As a physician and public health specialist who has worked in the areas of medicine, human rights, animal protection, and ethics, I am deeply concerned about human and animal suffering. But I’m one of very few doctors who work on behalf of people and animals.
Today, the human and animal rights movements work in separate silos. Some people feel like they have to pick one or the other – either working for people or working for animals.
I disagree; advocacy is not a zero sum game. Here’s why:
1. Our Shared Vulnerability
We are all deeply vulnerable beings.
Suffering among nonhuman animals is no less that ours. And it’s possible that they suffer even more than many of us do, simply because of their inability to understand what is happening to them, make sense of their plight, escape from it, or alter their conditions.
Like children, animals cannot always protect themselves from fear, pain, and distress – particularly if they are dependent on humans for their needs.
Animals have no political power, simply because they live in a world dominated by humans. Legally, they are property. They are bought and sold. Animals are easily trapped, restrained, and transported by physical force. In captivity, animals are completely dependent upon humans – whether those humans are kind or malicious, attentive or neglectful. And animals, like many humans across the world, are subjected to multiple, compounded sources of vulnerability throughout their lives – from birth to death.
2. What’s Good For Them Is Good For Us
Treating animals better also helps people.
Factory farming – which contributes to the majority of meat, dairy, and egg production – is responsible for soil, water, and air pollution. And meat production is a bigger factor contributing to climate change than cars, planes, boats, and trains put together.
When we leave meat, dairy, and eggs off our plates, we’re also healthier – reducing our risk for heart disease, many forms of cancer, diabetes, high blood pressure, obesity, and other diseases.
3. Violence Against Animals Is Violence Against Humans
Historically, cruelty against children and animals were treated as a united cause. Even as late as the nineteenth century, activists, philanthropists, and others recognized that violence against children and animals shared common origins. Policy measures and sanctions against cruelty to children and animals were thought to require the same solutions.
Violence against animals and vulnerable human populations were seen as a slippery slope. Societies began to emerge to protect the most vulnerable members of society, including animals. Some of the most influential societies were the Society for the Prevention of the Cruelty to Animals in Europe and the United States. These societies focused on education and respecting animals as the first step toward civilization.
4. It’s What’s Right
One of the most central tenets in medicine and society more generally is “primum non nocere” – “do no harm.”
Historically, causes to protect animals and vulnerable humans stemmed from the same ideological roots and shared a common moral vision. Emphasis was placed on kindness, mercy, and protection from violence and abuse. Gradually, with increased secularization, emphasis shifted to the importance of justice, respect, rights, though pain and suffering remained a central focus.
With time, causes to protect people and animals went their separate ways. We now have many important laws to protect people. In the meantime, animals have become perhaps the most underrepresented and most victimized beings on the planet.

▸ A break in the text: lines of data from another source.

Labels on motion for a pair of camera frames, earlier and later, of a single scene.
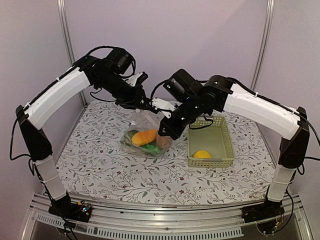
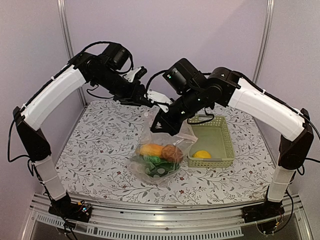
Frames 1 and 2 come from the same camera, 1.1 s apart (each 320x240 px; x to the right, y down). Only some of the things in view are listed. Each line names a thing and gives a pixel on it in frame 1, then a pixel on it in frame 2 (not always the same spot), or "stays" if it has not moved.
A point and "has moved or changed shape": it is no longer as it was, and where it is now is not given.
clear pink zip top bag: [142, 137] has moved or changed shape
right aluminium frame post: [263, 45] stays
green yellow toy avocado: [128, 136] to [137, 151]
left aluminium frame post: [64, 17] stays
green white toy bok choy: [152, 147] to [157, 169]
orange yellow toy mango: [140, 138] to [151, 149]
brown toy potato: [163, 142] to [171, 152]
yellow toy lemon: [202, 154] stays
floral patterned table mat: [93, 167] stays
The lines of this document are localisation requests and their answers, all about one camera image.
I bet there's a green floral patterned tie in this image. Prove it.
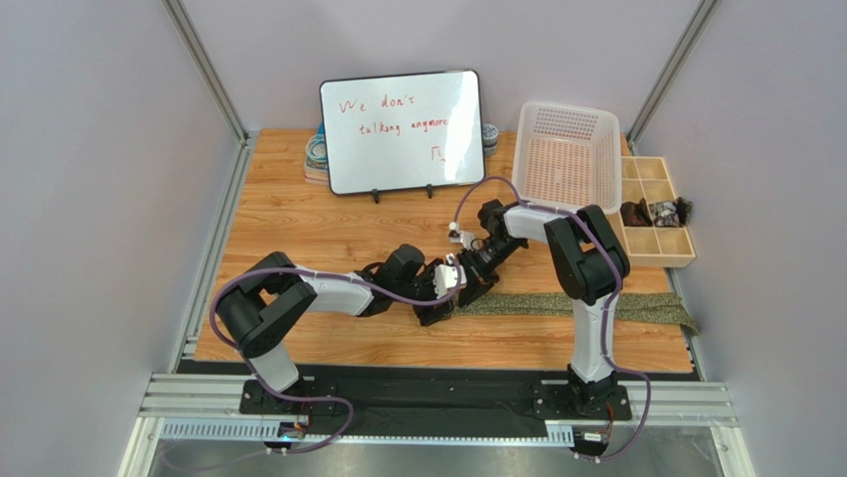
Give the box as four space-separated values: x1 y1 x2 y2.
452 290 700 336

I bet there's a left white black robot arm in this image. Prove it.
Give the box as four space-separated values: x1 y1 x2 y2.
209 244 466 394

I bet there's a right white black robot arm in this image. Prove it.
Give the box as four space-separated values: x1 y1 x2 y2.
457 200 630 414

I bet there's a blue tape roll stack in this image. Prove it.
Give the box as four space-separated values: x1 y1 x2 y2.
303 122 329 184

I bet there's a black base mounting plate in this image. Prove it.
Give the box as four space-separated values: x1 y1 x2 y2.
239 365 633 438

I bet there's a blue white patterned jar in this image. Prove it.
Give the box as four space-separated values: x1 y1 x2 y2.
481 123 500 157

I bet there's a white perforated plastic basket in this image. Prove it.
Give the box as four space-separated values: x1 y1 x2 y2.
511 101 622 215

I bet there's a whiteboard with red writing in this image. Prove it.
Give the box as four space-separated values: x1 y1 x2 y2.
319 70 486 196

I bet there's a dark rolled tie in box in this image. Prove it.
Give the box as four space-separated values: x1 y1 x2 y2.
620 199 653 228

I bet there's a wooden compartment organizer box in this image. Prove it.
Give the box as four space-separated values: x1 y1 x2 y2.
609 156 696 268

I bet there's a patterned rolled tie in box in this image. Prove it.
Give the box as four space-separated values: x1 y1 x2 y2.
648 197 693 228

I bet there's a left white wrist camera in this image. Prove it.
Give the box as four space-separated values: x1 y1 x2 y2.
433 253 467 299

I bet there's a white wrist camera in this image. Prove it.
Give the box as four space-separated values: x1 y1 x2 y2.
433 253 467 299
448 222 476 250

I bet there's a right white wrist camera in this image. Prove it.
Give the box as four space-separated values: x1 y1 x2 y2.
448 222 476 250

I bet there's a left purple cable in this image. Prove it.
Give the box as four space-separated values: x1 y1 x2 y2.
209 253 463 456

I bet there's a purple cable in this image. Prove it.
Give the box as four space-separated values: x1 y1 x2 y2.
209 253 463 456
449 175 652 463

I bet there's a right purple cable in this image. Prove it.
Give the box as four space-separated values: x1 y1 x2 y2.
449 175 652 463

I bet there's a right aluminium frame post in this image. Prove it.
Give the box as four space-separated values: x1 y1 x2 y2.
625 0 722 152

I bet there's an aluminium frame post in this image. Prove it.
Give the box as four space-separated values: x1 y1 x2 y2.
625 0 722 152
162 0 251 300

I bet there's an aluminium front rail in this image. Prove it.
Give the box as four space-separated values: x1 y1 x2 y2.
119 362 754 476

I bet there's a left aluminium frame post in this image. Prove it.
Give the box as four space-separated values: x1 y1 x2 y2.
162 0 251 300

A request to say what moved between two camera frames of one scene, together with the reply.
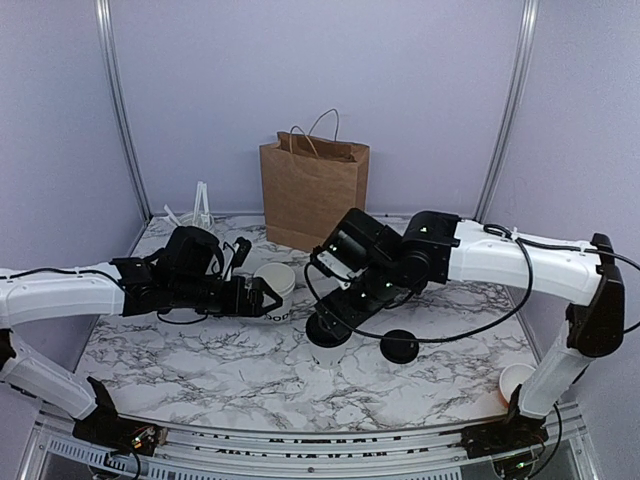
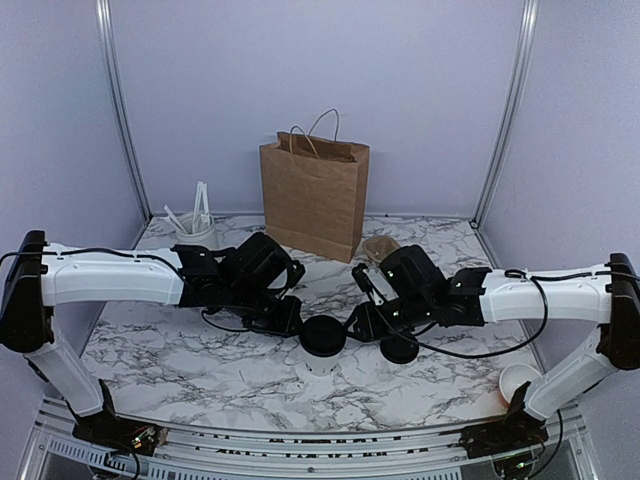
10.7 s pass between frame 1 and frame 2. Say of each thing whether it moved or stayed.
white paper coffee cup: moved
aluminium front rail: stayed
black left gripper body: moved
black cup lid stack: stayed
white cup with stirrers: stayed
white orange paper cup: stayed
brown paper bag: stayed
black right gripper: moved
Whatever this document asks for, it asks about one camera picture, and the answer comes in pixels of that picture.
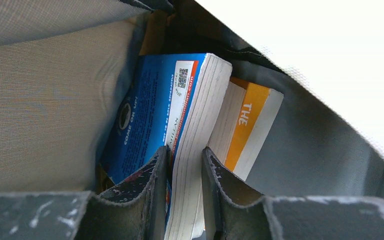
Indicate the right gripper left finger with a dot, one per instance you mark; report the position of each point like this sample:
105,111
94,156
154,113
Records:
134,209

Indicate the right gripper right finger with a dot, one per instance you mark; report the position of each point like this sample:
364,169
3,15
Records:
323,217

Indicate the orange green book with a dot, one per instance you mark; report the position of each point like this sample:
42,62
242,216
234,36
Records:
245,129

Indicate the blue book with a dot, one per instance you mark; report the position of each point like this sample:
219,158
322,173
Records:
174,101

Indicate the cream canvas backpack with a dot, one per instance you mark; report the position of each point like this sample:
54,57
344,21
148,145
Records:
65,66

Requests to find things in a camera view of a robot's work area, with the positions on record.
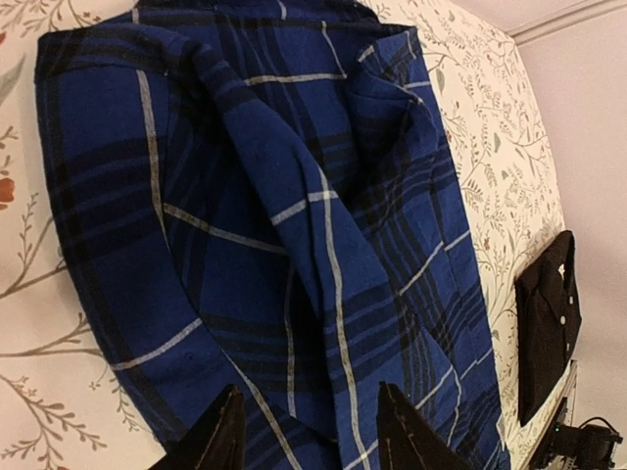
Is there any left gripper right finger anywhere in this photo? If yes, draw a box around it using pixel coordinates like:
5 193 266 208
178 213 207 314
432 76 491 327
376 382 470 470

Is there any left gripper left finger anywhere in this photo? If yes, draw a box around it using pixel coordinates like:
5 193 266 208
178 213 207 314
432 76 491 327
159 385 246 470

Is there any blue plaid long sleeve shirt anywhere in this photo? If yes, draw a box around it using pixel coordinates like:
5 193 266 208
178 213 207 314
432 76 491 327
34 1 510 469

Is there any floral patterned table mat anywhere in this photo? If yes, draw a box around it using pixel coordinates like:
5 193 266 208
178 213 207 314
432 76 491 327
1 1 564 469

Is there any folded black shirt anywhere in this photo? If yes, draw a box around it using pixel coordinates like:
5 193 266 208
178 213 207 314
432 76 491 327
514 230 582 426

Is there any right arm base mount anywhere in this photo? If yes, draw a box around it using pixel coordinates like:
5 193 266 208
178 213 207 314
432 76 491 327
529 417 623 469

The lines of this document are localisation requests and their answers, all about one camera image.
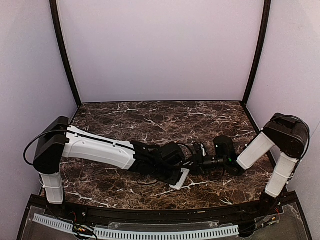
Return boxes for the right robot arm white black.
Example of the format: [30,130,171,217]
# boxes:
[189,113,311,215]

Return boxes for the white slotted cable duct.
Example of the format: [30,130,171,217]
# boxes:
[32,213,240,240]

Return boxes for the white remote control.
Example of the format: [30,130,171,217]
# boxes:
[169,168,190,191]

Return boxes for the black front rail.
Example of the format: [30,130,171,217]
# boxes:
[46,201,267,225]

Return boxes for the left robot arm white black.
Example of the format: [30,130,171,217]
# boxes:
[27,116,190,205]

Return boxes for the left black frame post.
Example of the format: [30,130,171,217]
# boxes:
[49,0,82,108]

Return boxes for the right black frame post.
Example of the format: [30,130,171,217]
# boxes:
[241,0,272,106]

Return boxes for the black left camera cable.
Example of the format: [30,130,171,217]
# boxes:
[136,142,201,186]

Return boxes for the black frame post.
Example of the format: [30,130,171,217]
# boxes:
[241,0,272,106]
[49,0,82,108]

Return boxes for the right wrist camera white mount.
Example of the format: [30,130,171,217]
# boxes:
[193,142,208,157]

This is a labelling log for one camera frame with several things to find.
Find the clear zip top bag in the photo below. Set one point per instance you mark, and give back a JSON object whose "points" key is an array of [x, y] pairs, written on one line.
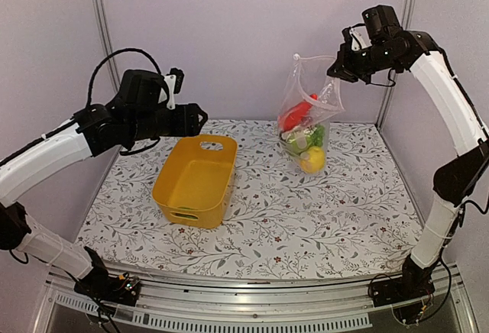
{"points": [[308, 76]]}

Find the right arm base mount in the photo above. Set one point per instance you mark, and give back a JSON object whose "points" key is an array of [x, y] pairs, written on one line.
{"points": [[405, 295]]}

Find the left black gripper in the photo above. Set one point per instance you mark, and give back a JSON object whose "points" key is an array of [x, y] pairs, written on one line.
{"points": [[187, 124]]}

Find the aluminium front rail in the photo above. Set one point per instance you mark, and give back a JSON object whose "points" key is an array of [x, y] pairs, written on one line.
{"points": [[179, 302]]}

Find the green toy grapes bunch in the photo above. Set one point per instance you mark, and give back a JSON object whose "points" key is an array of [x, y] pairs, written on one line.
{"points": [[317, 136]]}

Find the yellow plastic basket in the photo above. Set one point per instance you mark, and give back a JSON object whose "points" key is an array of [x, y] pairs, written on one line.
{"points": [[196, 175]]}

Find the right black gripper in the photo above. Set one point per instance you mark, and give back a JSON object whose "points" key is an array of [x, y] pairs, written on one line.
{"points": [[343, 69]]}

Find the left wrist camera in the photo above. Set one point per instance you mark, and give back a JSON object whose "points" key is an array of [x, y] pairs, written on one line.
{"points": [[173, 84]]}

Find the green toy cabbage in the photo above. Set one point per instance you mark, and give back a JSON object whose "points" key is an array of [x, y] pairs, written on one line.
{"points": [[296, 143]]}

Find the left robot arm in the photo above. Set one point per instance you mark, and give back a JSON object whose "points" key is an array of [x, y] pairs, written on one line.
{"points": [[144, 108]]}

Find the floral table cloth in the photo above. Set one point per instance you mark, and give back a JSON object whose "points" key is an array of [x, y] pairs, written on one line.
{"points": [[354, 218]]}

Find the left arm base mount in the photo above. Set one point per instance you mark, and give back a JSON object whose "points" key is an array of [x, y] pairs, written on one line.
{"points": [[122, 289]]}

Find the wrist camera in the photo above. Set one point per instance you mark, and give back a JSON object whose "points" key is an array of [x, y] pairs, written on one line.
{"points": [[173, 84], [354, 38]]}

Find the orange toy carrot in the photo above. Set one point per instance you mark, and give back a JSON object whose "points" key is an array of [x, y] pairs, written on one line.
{"points": [[292, 114]]}

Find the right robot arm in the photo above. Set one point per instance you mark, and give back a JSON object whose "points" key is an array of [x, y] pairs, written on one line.
{"points": [[394, 48]]}

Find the yellow toy lemon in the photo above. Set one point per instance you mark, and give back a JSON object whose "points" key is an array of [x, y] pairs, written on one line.
{"points": [[312, 160]]}

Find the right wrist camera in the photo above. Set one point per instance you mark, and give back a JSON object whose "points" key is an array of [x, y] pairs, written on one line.
{"points": [[354, 38]]}

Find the left aluminium post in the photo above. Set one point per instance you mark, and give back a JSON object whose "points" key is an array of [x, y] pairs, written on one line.
{"points": [[105, 40]]}

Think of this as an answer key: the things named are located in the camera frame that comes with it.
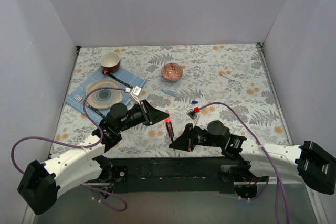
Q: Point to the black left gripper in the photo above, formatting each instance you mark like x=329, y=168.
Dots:
x=146, y=113

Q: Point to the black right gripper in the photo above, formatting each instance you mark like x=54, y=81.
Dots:
x=190, y=139

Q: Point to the black orange marker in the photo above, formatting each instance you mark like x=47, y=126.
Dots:
x=170, y=130

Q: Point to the pink pen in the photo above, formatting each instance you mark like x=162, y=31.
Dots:
x=172, y=138

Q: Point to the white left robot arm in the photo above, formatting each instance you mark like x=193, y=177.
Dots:
x=43, y=183

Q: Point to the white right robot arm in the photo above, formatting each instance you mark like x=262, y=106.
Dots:
x=308, y=163

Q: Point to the light blue marker pen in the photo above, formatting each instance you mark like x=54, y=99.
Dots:
x=171, y=93

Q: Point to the blue checked cloth napkin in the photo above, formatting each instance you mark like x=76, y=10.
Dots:
x=95, y=114

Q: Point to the orange patterned bowl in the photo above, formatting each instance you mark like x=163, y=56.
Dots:
x=172, y=72

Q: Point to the beige blue ringed plate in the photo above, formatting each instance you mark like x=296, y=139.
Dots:
x=104, y=98

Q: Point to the floral tablecloth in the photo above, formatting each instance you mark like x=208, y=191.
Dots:
x=229, y=82

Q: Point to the red brown ceramic mug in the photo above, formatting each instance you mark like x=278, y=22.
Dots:
x=110, y=63

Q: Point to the silver fork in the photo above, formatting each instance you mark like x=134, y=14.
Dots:
x=80, y=100

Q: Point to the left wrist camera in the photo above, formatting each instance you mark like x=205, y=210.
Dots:
x=134, y=94

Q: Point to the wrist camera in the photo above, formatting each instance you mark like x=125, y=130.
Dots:
x=193, y=114
x=134, y=94

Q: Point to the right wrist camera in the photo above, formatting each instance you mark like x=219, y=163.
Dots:
x=193, y=114

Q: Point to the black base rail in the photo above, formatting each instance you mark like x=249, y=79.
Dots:
x=181, y=174

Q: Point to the black handled knife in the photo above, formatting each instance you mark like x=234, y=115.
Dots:
x=120, y=81

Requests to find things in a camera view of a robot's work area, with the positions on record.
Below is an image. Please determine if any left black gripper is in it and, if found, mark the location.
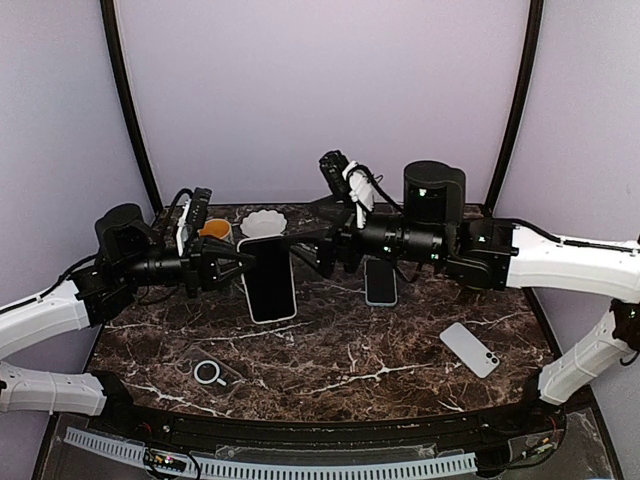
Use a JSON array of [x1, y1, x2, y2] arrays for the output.
[[119, 234, 256, 299]]

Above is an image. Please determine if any black phone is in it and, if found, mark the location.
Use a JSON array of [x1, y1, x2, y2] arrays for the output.
[[238, 237, 295, 321]]

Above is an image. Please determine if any clear white phone case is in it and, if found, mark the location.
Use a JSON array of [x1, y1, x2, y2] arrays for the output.
[[235, 234, 298, 325]]

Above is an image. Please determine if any purple phone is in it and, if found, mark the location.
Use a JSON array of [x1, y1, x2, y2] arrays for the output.
[[366, 259, 396, 305]]

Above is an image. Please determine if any light blue phone case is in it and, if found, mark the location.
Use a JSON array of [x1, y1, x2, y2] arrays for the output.
[[364, 258, 400, 308]]

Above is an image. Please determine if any transparent clear phone case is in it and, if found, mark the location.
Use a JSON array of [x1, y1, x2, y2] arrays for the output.
[[174, 346, 245, 397]]

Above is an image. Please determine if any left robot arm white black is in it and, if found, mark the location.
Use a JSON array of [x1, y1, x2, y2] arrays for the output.
[[1, 203, 255, 436]]

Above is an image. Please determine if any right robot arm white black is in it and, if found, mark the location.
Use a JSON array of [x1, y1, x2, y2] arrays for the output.
[[285, 156, 639, 434]]

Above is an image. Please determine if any white phone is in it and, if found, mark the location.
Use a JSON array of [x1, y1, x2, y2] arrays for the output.
[[439, 322, 500, 379]]

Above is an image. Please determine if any floral white mug yellow inside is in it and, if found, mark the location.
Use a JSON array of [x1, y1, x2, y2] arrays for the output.
[[199, 218, 234, 244]]

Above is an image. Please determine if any white scalloped bowl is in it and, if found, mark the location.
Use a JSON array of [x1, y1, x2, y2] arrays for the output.
[[240, 210, 287, 238]]

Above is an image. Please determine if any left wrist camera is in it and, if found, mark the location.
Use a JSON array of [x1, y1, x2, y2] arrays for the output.
[[175, 187, 212, 257]]

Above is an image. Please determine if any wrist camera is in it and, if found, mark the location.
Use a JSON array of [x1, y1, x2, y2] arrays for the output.
[[319, 150, 374, 229], [175, 187, 212, 257]]

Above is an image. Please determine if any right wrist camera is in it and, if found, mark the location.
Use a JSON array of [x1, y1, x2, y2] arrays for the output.
[[319, 150, 374, 229]]

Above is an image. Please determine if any white slotted cable duct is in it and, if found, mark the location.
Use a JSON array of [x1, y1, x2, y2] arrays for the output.
[[63, 427, 478, 480]]

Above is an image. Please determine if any left black frame post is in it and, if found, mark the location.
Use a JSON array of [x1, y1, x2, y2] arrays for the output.
[[99, 0, 164, 213]]

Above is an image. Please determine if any black frame post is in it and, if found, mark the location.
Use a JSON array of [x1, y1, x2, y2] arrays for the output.
[[483, 0, 545, 216], [99, 0, 164, 213]]

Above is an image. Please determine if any right black frame post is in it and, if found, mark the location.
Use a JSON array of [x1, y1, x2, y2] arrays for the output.
[[483, 0, 545, 216]]

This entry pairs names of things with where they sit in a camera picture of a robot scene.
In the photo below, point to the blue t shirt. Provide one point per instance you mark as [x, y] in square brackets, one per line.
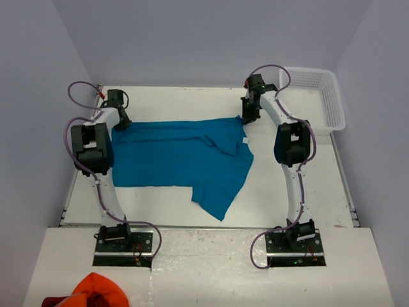
[211, 157]

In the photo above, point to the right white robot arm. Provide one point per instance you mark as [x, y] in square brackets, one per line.
[294, 146]

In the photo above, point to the white plastic basket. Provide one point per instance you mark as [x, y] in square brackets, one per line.
[313, 94]

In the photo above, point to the orange t shirt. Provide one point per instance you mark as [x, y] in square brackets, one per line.
[97, 290]

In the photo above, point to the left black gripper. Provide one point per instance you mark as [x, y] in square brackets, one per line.
[124, 125]

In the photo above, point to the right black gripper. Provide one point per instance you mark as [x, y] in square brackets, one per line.
[248, 117]

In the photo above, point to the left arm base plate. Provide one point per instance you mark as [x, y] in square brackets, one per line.
[135, 251]

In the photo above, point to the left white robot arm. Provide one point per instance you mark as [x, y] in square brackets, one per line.
[93, 155]

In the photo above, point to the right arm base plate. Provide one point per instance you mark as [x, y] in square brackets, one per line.
[281, 251]

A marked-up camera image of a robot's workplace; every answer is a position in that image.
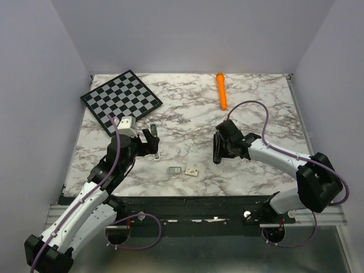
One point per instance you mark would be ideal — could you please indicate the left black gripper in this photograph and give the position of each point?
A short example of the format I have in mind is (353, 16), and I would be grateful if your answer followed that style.
(146, 148)

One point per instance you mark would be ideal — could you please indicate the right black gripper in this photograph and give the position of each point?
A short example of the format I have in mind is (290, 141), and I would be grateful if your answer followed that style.
(219, 152)

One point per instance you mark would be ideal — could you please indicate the light blue stapler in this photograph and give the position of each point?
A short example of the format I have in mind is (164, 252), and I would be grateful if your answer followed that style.
(154, 132)

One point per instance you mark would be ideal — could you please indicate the white staples box sleeve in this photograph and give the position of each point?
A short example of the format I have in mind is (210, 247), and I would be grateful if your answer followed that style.
(191, 172)

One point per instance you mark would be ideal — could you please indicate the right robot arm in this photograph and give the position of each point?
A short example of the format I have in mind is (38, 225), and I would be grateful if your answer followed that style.
(317, 185)

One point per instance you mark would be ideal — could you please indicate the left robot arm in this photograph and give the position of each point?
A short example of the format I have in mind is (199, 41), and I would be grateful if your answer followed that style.
(94, 208)

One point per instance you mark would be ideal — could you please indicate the black grey chessboard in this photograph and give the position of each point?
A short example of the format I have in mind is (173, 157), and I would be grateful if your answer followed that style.
(124, 95)

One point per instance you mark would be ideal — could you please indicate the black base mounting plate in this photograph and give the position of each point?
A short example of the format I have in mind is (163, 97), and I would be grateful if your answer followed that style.
(147, 217)

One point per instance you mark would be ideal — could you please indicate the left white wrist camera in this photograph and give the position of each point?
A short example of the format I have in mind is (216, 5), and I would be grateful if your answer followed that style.
(127, 127)

5. Justice For All Depends On Justice For All
At the heart of every human rights resolution is a conviction that we should not be unjustly imprisoned or suffer torture and other trespasses.
There is no reason this conviction shouldn’t also apply to animals.
Many people worry about what it would mean to people if we take the lives of animals more seriously. But, fortunately, recognizing the needs of other animals does not minimize who we are as people. On the contrary, future advancements can help enlighten and benefit us, similar to how recognizing the needs, rights, and strengths of women and girls has benefitted men and boys in ways that are impossible to fully articulate.
As Steve Wise writes in his book Rattling the Cage, “the long struggles over the legal status of fetuses, slaves, Native Americans, women, and corporations have never been over whether they are human, but whether justice demands that they should…count in the law.”
In the debate about who deserves legal rights, we’ve forgotten about what people and animals need. We need a sincere, principled, and unremitting commitment to basic rights for all. While further progress needs to be made on behalf of vulnerable human populations, the rights of people and animals are not mutually exclusive. On the contrary, there is common ground occupied by those working on behalf of people and animals – both because of the common potential for suffering and because many solutions to successfully combat prejudice, abuse, and violence are universal.
Really, what can we lose by being more compassionate beings?